Aporias são limbos. Tudo é escorregadio, nublado, nada se explica por si, consequentemente nada continua, nada abre perspectivas. Nos dicionários, aporia “é a dificuldade ou dúvida racional decorrente da impossibilidade objetiva de obter respostas e conclusões para uma determinada indagação filosófica”.

Aporia é a falta de saída, o esbarro que cria perplexidade: o que era passagem ou saída vira obstáculo. As certezas caem por terra, faltam palavras para expressar o que se vê, o que se ouve, o que se está sentindo. Essa sensação de estar fora do mundo, de abismo deglutidor existe quando os laços que sustentam participação e acertos são cortados. Ver fantasmas, saber que o grande guru era um charlatão, descobrir que por meio do internamento incentivado para tratamento tem uma rede montada para captar órgãos e vendê-los, é desnorteador, é a não conformidade com o que é legal, com o que é apregoado pelos sistemas.

A vida orientada pelo lucro e restrita à captação de recursos, captação de matéria e dinheiro, transforma tudo em ganhos, privilegiando evitar perdas. Nesses casos, leis são ineficazes ou apenas ocultam o que se quer esconder. Ser iludido, ser enganado é frequente, mas isso faz parte de outro plano no qual o sentido e as pessoas são transformadas em matéria-prima, em fatores para outros lucros. É aterrador, tudo fica solto, sem fé, sem lei, sem rei.

Uma das principais aporias de nosso sistema foi a transformação de seres humanos em escravos, em mercadoria para implementar agricultura, industria e riqueza. A utilização de redes caçadoras de mulheres para prostituição, de crianças que suprem córneas e diversos órgãos, revelam o lado miserável e desumano dos homens, acobertado por sistemas estruturados no lucro e na ganância. Não fosse assim não teríamos as recentes tragédias ecológicas, ambientais e humanas. A falta de manutenção das máquinas que geram economia empresarial ceifa vidas. Elevadores falham, aviões caem, construções desabam, lamas residuais matam, tudo isso é afirmação dos interesses econômicos que são exercidos para baratear custo e incrementar lucro, mas que matam e deixam perplexos e sem saída, comunidades, sociedades e indivíduos.

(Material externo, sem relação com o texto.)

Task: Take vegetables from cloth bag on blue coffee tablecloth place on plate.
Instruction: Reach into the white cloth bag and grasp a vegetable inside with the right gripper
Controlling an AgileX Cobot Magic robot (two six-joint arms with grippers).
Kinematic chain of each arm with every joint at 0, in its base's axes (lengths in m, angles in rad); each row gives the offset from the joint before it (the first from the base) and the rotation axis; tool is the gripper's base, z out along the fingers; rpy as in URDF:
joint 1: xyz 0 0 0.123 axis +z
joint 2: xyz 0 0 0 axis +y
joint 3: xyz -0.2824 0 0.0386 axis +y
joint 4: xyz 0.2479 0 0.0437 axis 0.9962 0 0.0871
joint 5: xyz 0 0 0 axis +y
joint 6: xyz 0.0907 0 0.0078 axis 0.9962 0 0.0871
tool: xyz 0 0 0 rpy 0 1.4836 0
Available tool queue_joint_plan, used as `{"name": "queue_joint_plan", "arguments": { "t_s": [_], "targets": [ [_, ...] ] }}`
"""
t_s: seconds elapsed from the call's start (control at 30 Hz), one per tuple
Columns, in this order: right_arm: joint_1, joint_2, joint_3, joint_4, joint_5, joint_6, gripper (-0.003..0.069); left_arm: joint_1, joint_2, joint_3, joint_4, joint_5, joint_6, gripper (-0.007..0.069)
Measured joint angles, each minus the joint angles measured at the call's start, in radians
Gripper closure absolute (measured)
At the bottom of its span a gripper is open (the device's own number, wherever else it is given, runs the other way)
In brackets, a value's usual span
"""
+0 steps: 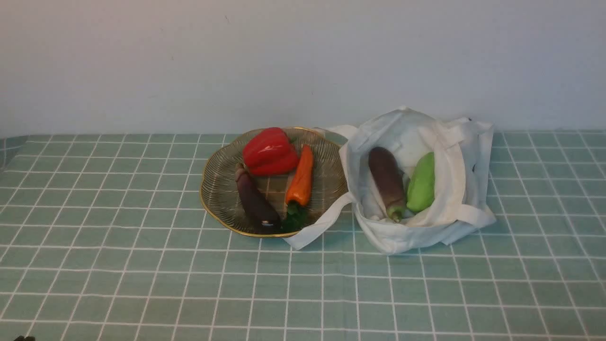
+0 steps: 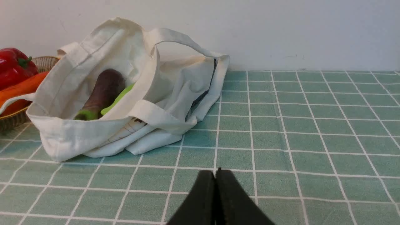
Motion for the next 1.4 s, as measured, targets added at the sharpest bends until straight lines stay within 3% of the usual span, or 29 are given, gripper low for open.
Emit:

Nas frequentes perguntas “para que tudo isso? para que viver?” e “como aconteceu isso comigo?” encontramos a perplexidade, a falta de perspectivas, o não discernimento. Somente por meio de constante questionamento individualmente exercido é que se consegue neutralizar perplexidade, mas, nos diversos contextos sociais também é necessário falar de transformação e engano. Por isso é fundamental denunciar, ter leis que possibilitem punição, que impeçam perdas e prejuízos ambientais e humanos. Frequentemente donos de industrias pensam que é mais vantajoso prejudicar o meio ambiente ou ter perdas humanas para obter maior lucro e calculam que multas e gastos com indenizações por gerar desastres ambientais e humanos saem mais baratos do que investir em manutenção, segurança e prevenção. Da mesma forma, na área da saúde, industriais consideram que quanto mais doenças maior a venda de remédios, ou ainda, que quanto mais mortes, mais fabricação de enterros e de incinerações, ou de órgãos para comercializar.

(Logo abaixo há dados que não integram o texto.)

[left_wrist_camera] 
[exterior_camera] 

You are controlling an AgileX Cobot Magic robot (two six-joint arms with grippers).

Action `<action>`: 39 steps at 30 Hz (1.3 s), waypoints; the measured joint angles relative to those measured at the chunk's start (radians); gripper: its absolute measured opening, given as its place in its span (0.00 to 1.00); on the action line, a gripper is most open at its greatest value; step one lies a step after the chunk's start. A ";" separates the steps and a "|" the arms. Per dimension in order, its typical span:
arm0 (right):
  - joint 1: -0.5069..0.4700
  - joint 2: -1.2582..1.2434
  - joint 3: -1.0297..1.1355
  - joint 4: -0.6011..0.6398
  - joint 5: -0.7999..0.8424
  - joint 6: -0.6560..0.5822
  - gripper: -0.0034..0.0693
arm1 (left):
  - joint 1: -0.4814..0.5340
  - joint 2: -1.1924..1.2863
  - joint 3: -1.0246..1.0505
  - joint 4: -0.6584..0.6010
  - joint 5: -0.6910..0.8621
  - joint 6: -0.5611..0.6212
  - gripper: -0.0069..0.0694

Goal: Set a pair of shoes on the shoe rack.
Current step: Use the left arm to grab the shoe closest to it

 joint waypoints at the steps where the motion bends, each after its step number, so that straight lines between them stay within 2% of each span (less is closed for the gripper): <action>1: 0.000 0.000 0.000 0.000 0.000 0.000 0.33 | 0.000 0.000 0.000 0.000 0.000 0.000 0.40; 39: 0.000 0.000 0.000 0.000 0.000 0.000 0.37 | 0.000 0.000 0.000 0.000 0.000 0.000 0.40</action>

O bem estar não pode ser comprometido em favor de fáceis soluções societárias e maximização de lucros. Não é preciso mudança revolucionária para evitar que isso aconteça, basta apenas que se considere o humano como humano e não como matéria prima para ampliação de lucros. As crianças no Laos, Vietnam e Myanmar, por exemplo, que são utilizadas como mão de obra na confecção barata de produtos com lucro maximizado, são comprometidas e massacradas sem que isso signifique problema para as empresas, pois o foco está apenas no lucro.

Todo dia surgem aporias, perplexidades, situações sem saídas. Não adianta dar a volta, fechar os olhos, descobrir que o melhor é ficar parado. Esse posicionamento destrói todo o caminho, toda perspectiva de ser no mundo. É preciso não virar mercadoria, não ser escravo do poder, da mentira ou de aparências alienadoras.